Maternal Implications These include prolonged operating time, conversion of a regional anaesthetic to a general anaesthetic, need for additional procedures and blood transfusion, delay in bonding with the newborn, longer hospital stay, pain, prolonged urinary catheterisation, stoma and sepsis due to unrecognised bowel injury that in rare cases leads to death.
Fetal Implications Fetal injuries including skull fracture; delay in delivering the fetus, leading to hypoxia and brain injury; neonatal seizures and long-term outcomes including cerebral palsy; very rarely death during the procedure or early neonatal death.
Bleeding during a caesarean section occurs mostly due to uterine atony. The other reasons include uterine angle extension, broad ligament tears, injury to vesical venus plexus, abnormal placentation and unexpected coagulopathy. Injury to the inferior epigastric artery due to stretching of the rectus abdominis muscle during entry and injury to omental vessels during division of omental adhesions can also cause bleeding.
Injury to Visceral Organs
Management of Bleeding
For atony, alert the anaesthetist.
Commence uterotonics (IV oxytocin at 10 IU/hour and IM prostaglandin F2α (Hemabate) 250 mcg every 15 minutes or rectal misoprostol).
Check the uterine cavity for retained products and commence direct uterine massage.
Algorithms such as HAEMOSTASIS may aid management. If bleeding continues, consider informing an experienced obstetrician and attempt uterine compression to sutures such as B-lynch and vertical/horizontal compression sutures.
Commence Massive Obstetric Haemorrhage protocol if bleeding exceeds 2 L or earlier if continued bleeding is anticipated.
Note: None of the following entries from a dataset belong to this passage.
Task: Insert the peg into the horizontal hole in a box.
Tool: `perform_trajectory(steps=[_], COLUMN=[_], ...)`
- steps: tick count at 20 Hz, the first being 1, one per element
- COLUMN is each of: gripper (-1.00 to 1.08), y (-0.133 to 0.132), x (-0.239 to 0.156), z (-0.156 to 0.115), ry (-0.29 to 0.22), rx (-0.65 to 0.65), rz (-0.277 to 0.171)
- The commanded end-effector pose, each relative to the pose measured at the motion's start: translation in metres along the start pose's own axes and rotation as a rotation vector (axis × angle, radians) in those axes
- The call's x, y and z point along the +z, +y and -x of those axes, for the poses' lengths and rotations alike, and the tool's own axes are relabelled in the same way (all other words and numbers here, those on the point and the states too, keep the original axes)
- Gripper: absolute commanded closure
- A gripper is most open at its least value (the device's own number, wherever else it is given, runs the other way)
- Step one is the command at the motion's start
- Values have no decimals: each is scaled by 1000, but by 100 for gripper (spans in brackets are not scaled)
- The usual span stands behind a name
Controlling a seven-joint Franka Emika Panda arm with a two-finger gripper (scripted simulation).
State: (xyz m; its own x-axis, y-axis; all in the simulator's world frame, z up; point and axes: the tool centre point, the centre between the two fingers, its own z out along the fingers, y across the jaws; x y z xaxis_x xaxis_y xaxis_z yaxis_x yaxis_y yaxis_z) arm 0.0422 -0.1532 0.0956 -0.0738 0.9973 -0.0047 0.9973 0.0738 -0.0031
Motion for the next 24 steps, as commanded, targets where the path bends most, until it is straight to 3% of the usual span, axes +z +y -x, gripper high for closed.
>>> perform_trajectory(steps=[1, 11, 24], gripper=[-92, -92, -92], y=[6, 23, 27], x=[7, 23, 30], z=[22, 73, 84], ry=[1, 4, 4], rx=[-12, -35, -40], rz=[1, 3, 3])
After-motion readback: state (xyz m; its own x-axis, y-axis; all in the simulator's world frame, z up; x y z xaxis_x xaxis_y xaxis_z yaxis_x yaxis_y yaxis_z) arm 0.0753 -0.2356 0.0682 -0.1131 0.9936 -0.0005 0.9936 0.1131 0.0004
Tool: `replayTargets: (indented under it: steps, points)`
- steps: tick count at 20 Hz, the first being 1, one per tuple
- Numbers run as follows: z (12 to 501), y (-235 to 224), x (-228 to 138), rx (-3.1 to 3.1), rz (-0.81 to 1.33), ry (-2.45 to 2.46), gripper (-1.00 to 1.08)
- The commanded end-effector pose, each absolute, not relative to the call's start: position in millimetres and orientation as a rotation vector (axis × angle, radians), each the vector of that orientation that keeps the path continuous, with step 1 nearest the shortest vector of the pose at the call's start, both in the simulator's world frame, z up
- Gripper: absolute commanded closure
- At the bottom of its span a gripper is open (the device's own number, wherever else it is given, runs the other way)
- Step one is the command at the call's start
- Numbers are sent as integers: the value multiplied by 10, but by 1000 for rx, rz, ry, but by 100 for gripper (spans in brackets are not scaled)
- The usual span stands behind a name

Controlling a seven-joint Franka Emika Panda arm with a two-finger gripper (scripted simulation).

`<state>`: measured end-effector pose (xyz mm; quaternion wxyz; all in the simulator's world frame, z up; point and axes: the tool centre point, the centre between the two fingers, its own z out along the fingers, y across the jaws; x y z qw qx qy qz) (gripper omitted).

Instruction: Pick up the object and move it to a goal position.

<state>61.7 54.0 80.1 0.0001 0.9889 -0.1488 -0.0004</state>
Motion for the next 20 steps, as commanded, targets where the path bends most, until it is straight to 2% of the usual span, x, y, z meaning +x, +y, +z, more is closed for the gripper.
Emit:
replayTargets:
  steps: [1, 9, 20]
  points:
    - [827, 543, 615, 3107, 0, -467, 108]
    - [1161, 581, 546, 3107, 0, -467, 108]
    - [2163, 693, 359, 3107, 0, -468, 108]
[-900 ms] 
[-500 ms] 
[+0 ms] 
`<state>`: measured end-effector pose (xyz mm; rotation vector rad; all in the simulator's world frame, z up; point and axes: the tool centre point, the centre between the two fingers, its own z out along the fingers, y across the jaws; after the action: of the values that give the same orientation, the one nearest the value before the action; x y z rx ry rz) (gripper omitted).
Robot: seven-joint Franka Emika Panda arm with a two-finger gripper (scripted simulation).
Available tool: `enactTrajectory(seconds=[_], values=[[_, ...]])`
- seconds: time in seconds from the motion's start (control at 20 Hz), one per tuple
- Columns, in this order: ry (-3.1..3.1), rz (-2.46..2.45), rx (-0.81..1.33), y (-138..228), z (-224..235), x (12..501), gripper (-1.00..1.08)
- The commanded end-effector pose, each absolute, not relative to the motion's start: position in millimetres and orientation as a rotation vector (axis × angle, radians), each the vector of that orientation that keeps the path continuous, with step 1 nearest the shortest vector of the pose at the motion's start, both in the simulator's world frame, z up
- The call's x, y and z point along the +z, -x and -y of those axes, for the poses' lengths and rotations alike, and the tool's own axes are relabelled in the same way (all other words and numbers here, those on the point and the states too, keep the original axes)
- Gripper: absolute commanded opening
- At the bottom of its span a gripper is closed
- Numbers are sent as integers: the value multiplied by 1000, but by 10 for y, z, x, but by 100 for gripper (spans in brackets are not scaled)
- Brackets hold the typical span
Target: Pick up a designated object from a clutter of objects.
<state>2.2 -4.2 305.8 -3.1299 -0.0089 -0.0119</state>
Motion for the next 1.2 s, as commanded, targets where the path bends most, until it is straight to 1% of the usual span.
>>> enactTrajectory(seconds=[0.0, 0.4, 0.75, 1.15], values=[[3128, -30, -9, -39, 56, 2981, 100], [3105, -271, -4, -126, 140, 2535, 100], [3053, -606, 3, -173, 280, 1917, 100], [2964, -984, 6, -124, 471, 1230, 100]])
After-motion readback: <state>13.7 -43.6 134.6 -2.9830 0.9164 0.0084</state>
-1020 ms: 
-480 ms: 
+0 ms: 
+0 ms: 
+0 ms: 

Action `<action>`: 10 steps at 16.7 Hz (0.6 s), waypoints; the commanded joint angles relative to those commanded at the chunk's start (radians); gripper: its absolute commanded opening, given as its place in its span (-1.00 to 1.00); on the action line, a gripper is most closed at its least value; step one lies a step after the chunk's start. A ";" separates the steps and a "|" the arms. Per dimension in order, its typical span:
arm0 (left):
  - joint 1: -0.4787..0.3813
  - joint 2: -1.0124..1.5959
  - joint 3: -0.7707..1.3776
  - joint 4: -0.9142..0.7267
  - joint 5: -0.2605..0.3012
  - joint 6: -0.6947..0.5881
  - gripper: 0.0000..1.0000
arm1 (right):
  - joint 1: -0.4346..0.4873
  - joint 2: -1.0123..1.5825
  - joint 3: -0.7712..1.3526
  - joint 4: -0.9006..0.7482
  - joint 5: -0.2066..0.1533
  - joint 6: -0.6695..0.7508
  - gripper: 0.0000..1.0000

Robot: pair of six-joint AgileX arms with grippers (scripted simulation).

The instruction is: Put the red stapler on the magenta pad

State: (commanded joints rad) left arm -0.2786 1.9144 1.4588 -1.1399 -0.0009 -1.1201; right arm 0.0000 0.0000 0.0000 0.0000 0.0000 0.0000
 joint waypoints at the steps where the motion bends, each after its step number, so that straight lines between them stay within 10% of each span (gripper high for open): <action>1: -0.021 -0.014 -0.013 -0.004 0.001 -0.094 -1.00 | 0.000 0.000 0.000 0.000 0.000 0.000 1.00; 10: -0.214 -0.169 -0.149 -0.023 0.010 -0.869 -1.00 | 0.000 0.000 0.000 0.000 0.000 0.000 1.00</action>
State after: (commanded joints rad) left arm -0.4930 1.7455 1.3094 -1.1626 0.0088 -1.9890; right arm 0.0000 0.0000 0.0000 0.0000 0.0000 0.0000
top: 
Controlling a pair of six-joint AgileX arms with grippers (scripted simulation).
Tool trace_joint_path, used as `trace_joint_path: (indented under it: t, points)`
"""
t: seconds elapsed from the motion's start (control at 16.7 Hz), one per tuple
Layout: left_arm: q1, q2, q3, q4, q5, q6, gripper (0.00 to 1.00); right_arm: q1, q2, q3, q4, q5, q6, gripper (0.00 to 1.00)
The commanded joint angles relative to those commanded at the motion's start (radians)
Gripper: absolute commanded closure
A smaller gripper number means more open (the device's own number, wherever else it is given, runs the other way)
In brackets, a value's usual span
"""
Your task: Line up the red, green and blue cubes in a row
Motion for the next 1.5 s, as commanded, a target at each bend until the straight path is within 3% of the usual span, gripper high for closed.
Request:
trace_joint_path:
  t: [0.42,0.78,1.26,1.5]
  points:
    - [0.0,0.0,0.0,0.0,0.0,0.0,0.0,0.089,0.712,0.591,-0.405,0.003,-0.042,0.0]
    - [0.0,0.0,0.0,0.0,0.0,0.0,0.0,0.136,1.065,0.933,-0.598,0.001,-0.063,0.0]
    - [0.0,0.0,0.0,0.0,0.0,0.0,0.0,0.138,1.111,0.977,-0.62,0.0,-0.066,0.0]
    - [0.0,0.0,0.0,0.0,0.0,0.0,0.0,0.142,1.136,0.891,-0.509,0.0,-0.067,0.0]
Systematic pelvic devascularisation (bilateral uterine artery ligation and ligation of both tubal and uterine branches – quadruple ligation).
Uterine tamponade using hydrostatic balloon or packing the uterine cavity with ribbon gauze if appropriate.
Further measures include internal iliac artery ligation, interventional radiology for pelvic arterial embolisation and hysterectomy as a last resort.
Extension of Lower Segment Uterine Incision
Exteriorise the uterus if necessary to allow direct vision.
Exclude extension into the broad ligament with or without the involvement of the ureters/bladder (call for senior help).
Avoid blind sutures.
Secure the extension with hemostatic sutures under direct view with the use of suction.
Injury to Inferior Epigastric Vessels
The inferior epigastric artery arises from the external iliac artery above the inguinal ligament and ascends along the medial margin of the abdominal inguinal ring to pierce the transversalis fascia. It then ascends between the rectus abdominis muscle and its sheath and lies on the posterior surface of this muscle close to its lateral border.
Sharp dissection to get into the abdominal cavity or cutting the rectus muscle can injure the inferior epigastric vessels.
Knowledge of anatomy helps to avoid injury to this vessel and hence reduces the risk of intra-abdominal bleeding or formation of hematoma.
These vessels can retract easily, posing a challenge to recognition of the injury and repair.
If damage is identified, deep haemostatic sutures should be applied.